TASK OBJECTIVE - Looking at the data below, state how many lines contain "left". No other words are wanted.

▬▬▬▬▬▬▬▬▬▬

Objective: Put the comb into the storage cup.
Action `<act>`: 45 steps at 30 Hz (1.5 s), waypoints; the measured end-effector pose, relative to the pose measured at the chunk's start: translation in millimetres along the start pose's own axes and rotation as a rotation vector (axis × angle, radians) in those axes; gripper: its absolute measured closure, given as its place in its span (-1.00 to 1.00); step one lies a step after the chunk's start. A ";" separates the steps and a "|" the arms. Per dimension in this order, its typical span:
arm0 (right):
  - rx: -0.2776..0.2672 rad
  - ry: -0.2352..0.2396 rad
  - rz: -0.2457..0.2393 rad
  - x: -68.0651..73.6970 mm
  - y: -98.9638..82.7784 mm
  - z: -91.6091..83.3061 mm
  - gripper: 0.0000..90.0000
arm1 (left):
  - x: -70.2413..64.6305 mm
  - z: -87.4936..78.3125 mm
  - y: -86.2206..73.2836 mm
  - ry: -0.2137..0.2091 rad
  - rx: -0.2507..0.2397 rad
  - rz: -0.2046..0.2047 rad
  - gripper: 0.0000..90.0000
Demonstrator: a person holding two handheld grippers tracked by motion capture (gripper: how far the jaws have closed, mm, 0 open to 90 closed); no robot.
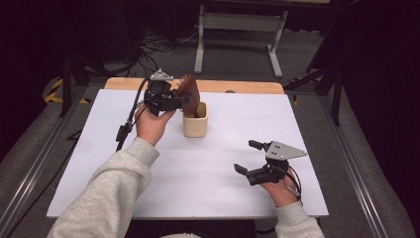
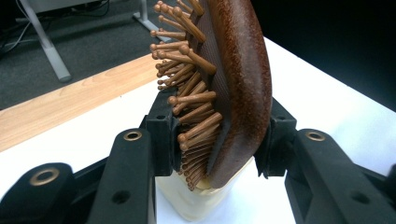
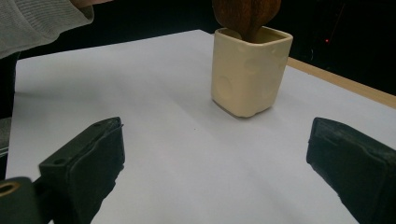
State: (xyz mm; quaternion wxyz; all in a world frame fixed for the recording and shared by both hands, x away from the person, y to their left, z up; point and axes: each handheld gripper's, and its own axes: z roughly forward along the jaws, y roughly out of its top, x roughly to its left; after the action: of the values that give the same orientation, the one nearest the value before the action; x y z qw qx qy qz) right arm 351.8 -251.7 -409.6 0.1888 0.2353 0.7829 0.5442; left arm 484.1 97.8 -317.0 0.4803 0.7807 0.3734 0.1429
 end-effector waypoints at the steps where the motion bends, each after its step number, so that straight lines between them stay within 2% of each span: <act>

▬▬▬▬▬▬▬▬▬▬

EXERCISE RESULT - 2